# [WHAT IS NEEDED]
Output the data word for word. Begin at its first line and end at the line with "Please give the outline of every instance of the white".

***** RECORDED DATA

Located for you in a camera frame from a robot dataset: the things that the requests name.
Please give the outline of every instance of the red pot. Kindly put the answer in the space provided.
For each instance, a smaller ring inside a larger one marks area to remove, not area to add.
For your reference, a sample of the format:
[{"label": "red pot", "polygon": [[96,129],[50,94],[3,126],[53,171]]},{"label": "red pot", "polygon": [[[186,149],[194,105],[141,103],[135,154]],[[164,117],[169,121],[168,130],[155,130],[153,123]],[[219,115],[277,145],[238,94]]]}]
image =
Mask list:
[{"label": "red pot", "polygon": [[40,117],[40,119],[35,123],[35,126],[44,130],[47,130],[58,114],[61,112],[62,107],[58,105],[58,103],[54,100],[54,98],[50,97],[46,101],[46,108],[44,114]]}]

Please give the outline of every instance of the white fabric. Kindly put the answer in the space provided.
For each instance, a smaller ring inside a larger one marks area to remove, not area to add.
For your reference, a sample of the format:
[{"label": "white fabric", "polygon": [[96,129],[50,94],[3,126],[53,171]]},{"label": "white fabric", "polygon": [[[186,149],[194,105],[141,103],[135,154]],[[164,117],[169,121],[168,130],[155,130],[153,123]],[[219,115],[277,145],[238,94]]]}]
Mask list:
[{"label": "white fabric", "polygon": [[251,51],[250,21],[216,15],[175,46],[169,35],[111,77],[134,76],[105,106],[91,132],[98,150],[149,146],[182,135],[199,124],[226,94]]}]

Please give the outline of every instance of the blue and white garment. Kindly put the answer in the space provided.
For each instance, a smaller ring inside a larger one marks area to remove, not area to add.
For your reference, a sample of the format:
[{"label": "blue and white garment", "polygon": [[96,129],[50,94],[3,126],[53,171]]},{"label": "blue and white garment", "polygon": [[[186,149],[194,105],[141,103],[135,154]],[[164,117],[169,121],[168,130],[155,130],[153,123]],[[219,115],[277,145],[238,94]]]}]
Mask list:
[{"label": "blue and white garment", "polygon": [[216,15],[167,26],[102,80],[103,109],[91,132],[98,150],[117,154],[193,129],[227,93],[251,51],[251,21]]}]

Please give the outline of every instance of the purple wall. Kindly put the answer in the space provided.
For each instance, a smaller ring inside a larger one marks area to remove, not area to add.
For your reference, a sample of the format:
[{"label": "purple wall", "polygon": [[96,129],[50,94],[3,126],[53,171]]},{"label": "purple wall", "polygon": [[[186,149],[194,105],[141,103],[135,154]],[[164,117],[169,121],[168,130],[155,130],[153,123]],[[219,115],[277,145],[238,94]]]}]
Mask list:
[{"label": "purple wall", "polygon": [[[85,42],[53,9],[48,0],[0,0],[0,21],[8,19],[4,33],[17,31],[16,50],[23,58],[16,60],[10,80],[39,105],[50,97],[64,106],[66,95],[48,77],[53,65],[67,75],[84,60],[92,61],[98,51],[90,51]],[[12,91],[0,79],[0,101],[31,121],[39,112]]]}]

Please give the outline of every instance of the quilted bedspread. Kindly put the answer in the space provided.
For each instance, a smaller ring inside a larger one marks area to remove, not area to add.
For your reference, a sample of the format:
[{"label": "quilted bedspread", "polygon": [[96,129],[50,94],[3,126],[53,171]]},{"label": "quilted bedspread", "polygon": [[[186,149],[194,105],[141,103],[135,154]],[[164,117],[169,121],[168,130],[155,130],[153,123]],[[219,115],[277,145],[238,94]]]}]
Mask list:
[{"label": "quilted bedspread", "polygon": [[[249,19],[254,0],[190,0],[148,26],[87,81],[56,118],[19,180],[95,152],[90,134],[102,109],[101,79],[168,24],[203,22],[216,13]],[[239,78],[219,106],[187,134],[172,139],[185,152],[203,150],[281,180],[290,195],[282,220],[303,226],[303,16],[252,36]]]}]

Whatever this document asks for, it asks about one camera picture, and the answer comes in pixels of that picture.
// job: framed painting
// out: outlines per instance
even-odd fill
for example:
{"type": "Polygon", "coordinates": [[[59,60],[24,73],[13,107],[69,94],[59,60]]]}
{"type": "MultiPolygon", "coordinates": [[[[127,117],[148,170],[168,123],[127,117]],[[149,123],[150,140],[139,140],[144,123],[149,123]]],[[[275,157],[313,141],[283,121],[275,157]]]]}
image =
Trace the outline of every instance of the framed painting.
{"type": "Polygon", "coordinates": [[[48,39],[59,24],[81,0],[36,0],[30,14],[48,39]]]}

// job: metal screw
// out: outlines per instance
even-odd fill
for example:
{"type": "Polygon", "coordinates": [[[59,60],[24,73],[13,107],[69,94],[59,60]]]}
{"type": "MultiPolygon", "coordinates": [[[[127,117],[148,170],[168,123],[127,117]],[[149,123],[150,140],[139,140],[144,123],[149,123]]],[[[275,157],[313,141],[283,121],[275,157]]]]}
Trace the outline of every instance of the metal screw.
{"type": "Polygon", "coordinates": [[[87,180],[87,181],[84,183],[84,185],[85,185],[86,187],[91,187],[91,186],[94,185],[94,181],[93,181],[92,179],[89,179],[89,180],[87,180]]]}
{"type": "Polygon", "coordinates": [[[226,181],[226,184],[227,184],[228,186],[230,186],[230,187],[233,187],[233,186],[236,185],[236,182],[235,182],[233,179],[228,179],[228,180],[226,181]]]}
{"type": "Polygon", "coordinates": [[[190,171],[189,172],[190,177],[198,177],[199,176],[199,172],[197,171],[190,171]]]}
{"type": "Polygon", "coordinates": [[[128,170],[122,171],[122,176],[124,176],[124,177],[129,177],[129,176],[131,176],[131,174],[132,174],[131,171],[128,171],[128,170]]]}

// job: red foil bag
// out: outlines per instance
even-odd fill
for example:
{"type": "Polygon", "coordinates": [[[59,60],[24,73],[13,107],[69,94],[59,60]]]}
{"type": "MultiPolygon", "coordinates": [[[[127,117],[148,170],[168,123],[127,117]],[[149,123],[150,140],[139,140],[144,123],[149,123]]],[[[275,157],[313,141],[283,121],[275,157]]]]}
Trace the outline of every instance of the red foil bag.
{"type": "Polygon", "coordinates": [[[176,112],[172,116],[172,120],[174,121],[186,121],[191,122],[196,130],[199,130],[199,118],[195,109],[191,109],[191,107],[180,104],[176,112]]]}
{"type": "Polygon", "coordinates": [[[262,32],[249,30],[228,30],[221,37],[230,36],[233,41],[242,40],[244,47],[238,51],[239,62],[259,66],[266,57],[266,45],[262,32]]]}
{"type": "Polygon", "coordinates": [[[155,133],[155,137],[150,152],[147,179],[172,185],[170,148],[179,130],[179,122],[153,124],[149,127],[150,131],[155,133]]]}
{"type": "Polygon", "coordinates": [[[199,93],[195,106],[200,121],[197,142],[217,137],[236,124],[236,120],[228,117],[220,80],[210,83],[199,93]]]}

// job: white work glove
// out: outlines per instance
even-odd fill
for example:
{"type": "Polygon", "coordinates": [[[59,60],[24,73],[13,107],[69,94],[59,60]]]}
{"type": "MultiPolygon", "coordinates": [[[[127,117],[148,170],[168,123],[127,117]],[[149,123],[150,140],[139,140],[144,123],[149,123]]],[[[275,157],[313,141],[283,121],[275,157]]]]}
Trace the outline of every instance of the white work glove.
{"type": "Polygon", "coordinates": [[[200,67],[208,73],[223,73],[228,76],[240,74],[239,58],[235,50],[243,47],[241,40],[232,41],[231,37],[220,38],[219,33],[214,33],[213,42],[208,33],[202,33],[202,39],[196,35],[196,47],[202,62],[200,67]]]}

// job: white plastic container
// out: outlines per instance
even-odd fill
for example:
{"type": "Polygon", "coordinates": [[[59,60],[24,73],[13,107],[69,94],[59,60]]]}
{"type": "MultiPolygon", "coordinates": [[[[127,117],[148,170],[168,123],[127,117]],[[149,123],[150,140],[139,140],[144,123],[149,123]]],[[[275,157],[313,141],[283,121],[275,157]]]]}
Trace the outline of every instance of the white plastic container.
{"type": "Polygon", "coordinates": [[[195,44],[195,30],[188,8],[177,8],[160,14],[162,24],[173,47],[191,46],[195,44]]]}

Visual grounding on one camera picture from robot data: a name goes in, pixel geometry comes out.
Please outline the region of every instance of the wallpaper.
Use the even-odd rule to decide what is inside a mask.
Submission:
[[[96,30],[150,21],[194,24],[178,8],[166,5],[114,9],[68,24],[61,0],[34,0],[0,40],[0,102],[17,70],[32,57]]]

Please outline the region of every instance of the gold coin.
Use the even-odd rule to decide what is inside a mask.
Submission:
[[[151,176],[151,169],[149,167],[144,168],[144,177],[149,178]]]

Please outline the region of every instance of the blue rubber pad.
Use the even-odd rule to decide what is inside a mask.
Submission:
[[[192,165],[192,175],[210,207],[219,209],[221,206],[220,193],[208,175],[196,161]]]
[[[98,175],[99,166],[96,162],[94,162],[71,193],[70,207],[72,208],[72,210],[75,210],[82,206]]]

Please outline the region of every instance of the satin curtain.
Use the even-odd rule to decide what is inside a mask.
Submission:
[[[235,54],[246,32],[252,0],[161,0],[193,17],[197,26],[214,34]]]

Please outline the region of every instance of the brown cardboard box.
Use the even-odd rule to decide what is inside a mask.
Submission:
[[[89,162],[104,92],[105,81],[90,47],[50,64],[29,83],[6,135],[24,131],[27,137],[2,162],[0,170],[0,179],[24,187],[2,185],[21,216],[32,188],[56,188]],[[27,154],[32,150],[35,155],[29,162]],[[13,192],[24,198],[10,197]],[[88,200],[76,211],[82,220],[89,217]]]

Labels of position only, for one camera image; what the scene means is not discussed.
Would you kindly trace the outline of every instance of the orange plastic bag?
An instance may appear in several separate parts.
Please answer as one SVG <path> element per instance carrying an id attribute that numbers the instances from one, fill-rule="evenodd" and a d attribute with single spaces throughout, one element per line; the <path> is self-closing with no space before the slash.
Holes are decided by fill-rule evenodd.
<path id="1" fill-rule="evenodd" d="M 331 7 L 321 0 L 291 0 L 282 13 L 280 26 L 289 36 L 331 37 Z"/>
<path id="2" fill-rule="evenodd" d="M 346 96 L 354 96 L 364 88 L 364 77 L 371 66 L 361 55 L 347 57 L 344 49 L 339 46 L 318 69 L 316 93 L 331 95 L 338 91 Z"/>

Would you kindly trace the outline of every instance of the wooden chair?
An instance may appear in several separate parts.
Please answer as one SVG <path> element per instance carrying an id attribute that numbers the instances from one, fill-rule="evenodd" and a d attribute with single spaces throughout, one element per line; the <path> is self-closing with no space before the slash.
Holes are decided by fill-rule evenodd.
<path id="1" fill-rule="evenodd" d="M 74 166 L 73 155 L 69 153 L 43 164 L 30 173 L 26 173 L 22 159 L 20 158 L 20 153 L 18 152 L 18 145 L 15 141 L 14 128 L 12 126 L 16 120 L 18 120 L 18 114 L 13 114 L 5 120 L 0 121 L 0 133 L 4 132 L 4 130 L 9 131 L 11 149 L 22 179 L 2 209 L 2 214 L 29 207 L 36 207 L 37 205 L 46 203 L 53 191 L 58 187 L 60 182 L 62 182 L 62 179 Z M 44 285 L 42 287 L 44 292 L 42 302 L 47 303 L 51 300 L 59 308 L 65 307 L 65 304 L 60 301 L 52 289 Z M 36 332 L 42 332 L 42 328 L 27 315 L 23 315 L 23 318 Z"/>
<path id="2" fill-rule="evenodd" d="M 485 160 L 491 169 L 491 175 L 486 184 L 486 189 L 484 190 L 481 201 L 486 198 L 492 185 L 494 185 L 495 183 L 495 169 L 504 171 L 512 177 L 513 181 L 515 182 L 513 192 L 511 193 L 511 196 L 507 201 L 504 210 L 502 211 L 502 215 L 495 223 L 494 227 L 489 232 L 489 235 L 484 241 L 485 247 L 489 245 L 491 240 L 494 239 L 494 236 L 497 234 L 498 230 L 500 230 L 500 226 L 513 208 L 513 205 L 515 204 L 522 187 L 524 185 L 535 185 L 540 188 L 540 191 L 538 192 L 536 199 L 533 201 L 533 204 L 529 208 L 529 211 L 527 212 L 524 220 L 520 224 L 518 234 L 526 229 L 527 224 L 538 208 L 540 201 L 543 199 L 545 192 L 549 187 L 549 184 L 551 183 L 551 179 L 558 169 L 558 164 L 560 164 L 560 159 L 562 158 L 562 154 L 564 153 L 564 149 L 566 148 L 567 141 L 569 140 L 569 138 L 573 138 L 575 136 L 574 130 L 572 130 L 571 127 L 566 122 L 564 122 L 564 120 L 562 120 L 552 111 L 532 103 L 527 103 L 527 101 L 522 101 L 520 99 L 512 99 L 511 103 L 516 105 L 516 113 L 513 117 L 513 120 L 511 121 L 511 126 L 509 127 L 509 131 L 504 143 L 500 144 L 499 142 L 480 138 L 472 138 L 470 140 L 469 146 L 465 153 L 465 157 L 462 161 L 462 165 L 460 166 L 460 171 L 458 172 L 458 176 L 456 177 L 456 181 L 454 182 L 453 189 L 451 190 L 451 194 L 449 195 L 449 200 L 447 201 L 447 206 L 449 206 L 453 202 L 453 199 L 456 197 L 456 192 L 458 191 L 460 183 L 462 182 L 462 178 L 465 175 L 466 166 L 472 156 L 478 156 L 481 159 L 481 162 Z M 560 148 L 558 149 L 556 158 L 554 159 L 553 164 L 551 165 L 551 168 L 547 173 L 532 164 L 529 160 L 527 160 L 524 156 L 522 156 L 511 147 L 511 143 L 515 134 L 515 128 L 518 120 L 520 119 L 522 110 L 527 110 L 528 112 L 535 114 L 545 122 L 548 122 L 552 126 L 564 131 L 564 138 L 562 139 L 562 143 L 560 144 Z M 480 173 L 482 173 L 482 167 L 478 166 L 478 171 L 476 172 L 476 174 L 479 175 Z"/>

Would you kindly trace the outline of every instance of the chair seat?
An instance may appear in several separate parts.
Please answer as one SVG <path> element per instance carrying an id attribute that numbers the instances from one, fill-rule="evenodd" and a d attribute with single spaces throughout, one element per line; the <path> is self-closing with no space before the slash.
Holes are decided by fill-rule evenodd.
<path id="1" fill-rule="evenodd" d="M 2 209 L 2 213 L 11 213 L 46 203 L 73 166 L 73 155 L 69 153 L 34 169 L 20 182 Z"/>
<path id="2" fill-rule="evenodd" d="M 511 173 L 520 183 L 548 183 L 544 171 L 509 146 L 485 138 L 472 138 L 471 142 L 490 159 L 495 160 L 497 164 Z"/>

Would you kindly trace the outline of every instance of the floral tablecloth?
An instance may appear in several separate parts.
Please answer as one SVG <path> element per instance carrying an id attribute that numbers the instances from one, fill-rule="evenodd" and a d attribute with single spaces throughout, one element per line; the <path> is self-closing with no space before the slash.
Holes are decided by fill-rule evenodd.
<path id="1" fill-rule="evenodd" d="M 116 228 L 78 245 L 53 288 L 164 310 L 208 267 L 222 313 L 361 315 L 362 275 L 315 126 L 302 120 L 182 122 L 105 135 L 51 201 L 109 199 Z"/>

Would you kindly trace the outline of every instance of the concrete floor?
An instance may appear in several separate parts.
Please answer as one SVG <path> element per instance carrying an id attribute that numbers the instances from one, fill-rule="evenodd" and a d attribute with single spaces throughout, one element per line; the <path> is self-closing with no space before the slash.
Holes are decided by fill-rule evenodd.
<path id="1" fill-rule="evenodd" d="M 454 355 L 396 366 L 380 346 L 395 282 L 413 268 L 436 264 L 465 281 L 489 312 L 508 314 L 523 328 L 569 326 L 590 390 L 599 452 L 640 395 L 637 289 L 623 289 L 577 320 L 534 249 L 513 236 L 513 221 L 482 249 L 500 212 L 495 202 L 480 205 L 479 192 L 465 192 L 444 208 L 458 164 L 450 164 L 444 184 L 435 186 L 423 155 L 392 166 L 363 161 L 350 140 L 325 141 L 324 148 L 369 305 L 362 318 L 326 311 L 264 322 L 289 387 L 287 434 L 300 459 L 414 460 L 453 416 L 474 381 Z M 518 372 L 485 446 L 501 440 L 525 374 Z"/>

**********

# [TASK RESPONSE]
Located for you in a camera frame from a robot dataset: the things that the requests name.
Please give the outline of every instance of the red pot. Kindly put the answer in the space provided.
For each instance, a smaller ring inside a larger one marks area to remove, not area to add.
For your reference, a sample of the format:
[{"label": "red pot", "polygon": [[96,129],[50,94],[3,126],[53,171]]},{"label": "red pot", "polygon": [[[186,149],[194,105],[141,103],[135,154]],[[164,117],[169,121],[168,130],[155,130],[153,123]],[[219,115],[277,145],[238,94]]]}]
image =
Mask list:
[{"label": "red pot", "polygon": [[40,117],[40,119],[35,123],[35,126],[44,130],[47,130],[58,114],[61,112],[62,107],[58,105],[58,103],[54,100],[54,98],[50,97],[46,101],[46,108],[44,114]]}]

Please give the outline of every instance of the white fabric. Kindly put the answer in the space provided.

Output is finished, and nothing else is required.